I finish by introducing Part Two (on culture and ideology) along with my concern with genre by discussing ideology as it applies to the ways other handbooks and anthologies in the field set up children's literature as a genre. I copy and distribute the tables of contents from those other books and discuss how they represent (and imply) the field, what ideological biases they exhibit, juxtapose all that with Pleasures, and return to May and Neumeyer in order to reconsider the justifications for our institutional and critical approaches to children's literature.
When I approach the course with a more historical slant, I begin with Part Two and refer to it all semester (as I do the subgenre section in my genre approach). I continue with the same synthesis of the first and third parts and conclude with a look at genre as I end up with a consideration of ideology in the former approach. I find, however, that any one of this text's four parts could be a course focus; this enables the instructor to investigate his or her possibly unconscious critical approach and then, once a conscious choice of focus has been made, include the others as strong subtexts or threads in the course.

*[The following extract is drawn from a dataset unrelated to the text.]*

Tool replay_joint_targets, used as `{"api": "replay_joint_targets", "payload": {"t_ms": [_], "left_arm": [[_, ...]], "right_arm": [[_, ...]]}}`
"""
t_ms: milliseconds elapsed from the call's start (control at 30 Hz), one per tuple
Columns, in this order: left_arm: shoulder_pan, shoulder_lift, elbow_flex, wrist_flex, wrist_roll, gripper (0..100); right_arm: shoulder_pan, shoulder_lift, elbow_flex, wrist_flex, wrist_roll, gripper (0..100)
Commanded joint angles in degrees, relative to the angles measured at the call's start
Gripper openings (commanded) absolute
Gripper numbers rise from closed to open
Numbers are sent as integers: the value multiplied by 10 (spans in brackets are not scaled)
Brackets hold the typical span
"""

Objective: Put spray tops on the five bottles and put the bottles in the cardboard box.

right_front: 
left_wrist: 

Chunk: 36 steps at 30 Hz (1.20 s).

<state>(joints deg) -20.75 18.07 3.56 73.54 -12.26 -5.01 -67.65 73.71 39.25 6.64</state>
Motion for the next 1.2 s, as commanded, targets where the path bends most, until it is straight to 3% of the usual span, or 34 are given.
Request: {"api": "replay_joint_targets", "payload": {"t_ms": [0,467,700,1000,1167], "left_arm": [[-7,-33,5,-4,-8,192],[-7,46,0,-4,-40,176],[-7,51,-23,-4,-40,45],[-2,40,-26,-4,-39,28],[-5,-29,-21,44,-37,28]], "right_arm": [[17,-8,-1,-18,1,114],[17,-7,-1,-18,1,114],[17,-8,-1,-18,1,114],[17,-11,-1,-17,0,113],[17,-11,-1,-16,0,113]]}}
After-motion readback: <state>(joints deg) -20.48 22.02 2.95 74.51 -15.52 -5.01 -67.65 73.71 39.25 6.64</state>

Along the way I am provoked by this text to supplement the sections with other voices: Chapter 11 asks me to draw from Nodelman's own Words about Pictures; Chapter 12 forces me to pull material from Zipes, Knoepflmacher, and Sales; Chapter 5 invites me to add material from Stahl, Aries, and Hollindale; Chapter 9 enters into dialogue with Hunt. Nodelman's wonderful bibliography (now included in the Instructor's Manual, from which it can be copied for distribution to students) facilitates these dialogues, invitations, and critical extrapolations. The bibliography encourages students to seek out those other voices as well in order to involve them in their professional development. It is almost impossible, I find, for the students to ignore the carefully categorized resources placed at their fingertips. This bibliography has done more good for student essays than any other tool I can think of.
Last, Pleasures provides a special reference to "home" as a thematic and narrative pattern in children's literature, a special interest of mine. This reference serves as a wonderful segue into a larger discussion of "home" in which I can draw from Nodelman's own citations as well as add my own--Joseph Campbell's cosmogonic cycle and Joel Chaston's recent article "If I Ever Go Looking for My Heart's Desire: 'Home' in Baum's 'Oz' Books" (Lion and The Unicorn 18 : 209-18), for instance. It is this special attention to the nuances of the field that makes Pleasures such a valuable resource. The text's speculative rather than prescriptive representation of children's literature enables my students to navigate the issues, from the field-wide to the specialized, with clarity and without critical coercion.